For the co2 question it's really up to you and what you plan on doing with the tank. I'll try to share with you things that I think you should know and consider.

In my experience, all things being equal co2 will pretty much make everything grow better. There are also some plants that simply won't do well w/o the addition of co2. The use of co2 will open up doors as far as the plants that you'll be able to grow and will also help most plants grow faster. However, if you are willing to choose from a smaller selection there are many plants that can be grown w/o co2 and low to moderate lighting. 

Currently all of my tanks are either breeding tanks or grow out tanks for fry. They're all barebottomed tanks with sponge filters and none of them have co2. All of them have plants though. I just choose things that I know will do well in those conditions. Typically that ends up being plants that like to grow on driftwood or rocks......ferns like Bolbitis and the various cultivars/clones/species of Microsorum, as well as different species of Anubias and moss. I also have a few potted plants here and there, mostly various Cryptocoryne species. There are a lot less plants to choose from but I actually really like all the plants I'm keeping and would still keep them if I were using co2.

So to answer your question I think it comes down to deciding if faster growth and a bigger selection of plants you can grow is worth the extra costs of co2. Keep in mind that if you do choose to purchase co2 you might also want to upgrade your lighting to make full use of all that co2 your aquarium will suddently have. You'll also probably want to fertilize more which is also an additional cost albeit a small one. 

As far as DIY co2 that's also really up to you. I've tried it and found it to work relatively well. There was enough of a difference in growth that it prompted me to purchase a pressurized system. This was back in 2000ish and I no longer have the system but I just purchased a regulator and will be setting one up again. My suggestion is if you enjoy DIY stuff like that then definitely give it a try. After a month or so I got tired of maintaining it so I bought the pressurized system. 

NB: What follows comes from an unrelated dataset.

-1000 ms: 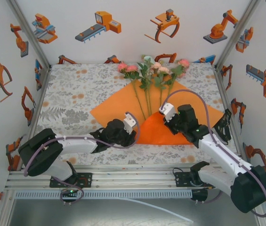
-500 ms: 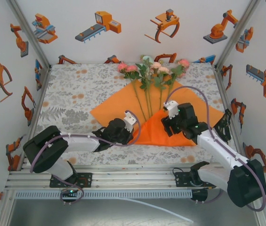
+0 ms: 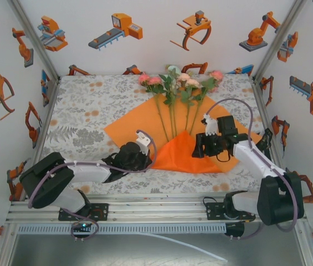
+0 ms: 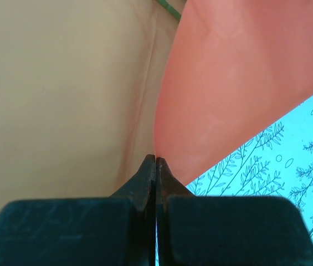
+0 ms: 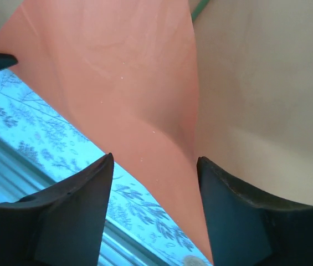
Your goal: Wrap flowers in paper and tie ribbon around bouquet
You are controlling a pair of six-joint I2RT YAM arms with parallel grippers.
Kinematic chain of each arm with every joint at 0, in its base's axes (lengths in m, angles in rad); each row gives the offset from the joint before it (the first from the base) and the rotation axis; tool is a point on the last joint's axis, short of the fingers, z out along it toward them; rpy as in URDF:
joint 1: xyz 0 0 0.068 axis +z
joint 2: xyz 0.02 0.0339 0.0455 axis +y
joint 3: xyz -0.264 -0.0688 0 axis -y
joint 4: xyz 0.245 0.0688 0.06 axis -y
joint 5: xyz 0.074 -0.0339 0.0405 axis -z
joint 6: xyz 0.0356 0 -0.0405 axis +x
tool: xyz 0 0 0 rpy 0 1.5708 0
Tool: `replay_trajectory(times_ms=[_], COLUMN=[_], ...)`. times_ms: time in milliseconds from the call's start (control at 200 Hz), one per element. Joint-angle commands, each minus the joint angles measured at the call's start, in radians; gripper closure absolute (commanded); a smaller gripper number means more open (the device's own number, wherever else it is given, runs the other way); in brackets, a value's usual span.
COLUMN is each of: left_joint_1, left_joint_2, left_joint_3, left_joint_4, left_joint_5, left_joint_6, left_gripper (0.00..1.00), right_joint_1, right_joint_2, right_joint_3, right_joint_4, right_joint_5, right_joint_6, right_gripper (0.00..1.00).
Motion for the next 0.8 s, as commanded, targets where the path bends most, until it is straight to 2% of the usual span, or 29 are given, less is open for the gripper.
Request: replay_trajectory(times_ms=[0, 35, 175, 396, 501, 656, 796], left_joint_1=[0.003, 0.004, -0.004, -0.05, -0.055, -0.056, -0.052], left_joint_2=[-0.053, -0.067, -0.151, -0.418, -0.505, -0.524, -0.467], left_joint_3=[-0.038, -0.048, -0.085, -0.126, -0.137, -0.137, -0.137], left_joint_4=[0.03, 0.033, -0.018, -0.249, -0.28, -0.28, -0.227], left_joint_5=[-0.01, -0.001, 0.027, -0.054, -0.072, -0.131, -0.167], left_joint_6=[-0.06, -0.07, -0.11, -0.13, -0.136, -0.124, -0.127], left_gripper=[1.0, 1.0, 1.0, 1.0, 1.0, 1.0, 1.0], right_joint_1=[-0.006, -0.001, 0.034, 0.093, 0.121, 0.124, 0.123], right_joint_2=[0.01, 0.001, -0.06, -0.285, -0.398, -0.505, -0.526], right_joint_3=[0.037, 0.034, 0.014, -0.024, -0.035, -0.04, -0.056], right_joint_4=[-0.003, 0.012, 0.019, -0.084, -0.109, -0.106, -0.078], right_joint_5=[-0.136, -0.164, -0.202, -0.077, -0.04, 0.04, 0.135], right_joint_6=[-0.009, -0.023, -0.065, 0.005, 0.016, 0.013, -0.013], right_gripper=[0.65, 0.74, 1.0, 1.0, 1.0, 1.0, 1.0])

As far as the fish that's totally up to you. Here's some things to consider. Sometimes small fish are good for planted tanks because they don't bolt around the tank uprooting plants and knocking things over. You also might not want fish that tend to dig a lot. Personally I like to keep only a few fish in my planted tanks. I feel like this along with frequent water changes really helps to keep algae down and grow nice plants. The tank I grew the cleanest plants in was a 40 breeder that only had 3 Otocinclus and 1 flying fox but that's probably boring for most people. My advice would be to go with less fish if you can. As far as species go, are there any fish that you really like?

aaron


----------



## CrissyFishie (Jun 13, 2010)

Thank you for your reply Aaron. I have seen Otocinclus' before, and I think that's the kind of fish that id definitely like to have in my 5 gal because they are cute, and active algae eaters  As far as having fish in my aquarium, the practicality is going to go first, before the fishes looks. I was thinking about those red crystal shrimp, but I'm pretty sure they aren't legal in Hawaii. Then I looked at the Hawaiian Red Shrimps, considered it for a little, but read that they're small enough to become a meal to bigger fishes. So I crossed that one off. In conclusion I'm going to go with 2 Oto's and maybe 3 male guppies. I wouldn't want a betta possibly uprooting my plants D: since they are pretty strong.

Well I went to my local river, and found some pretty nice rocks to put into my tank... here's a picture.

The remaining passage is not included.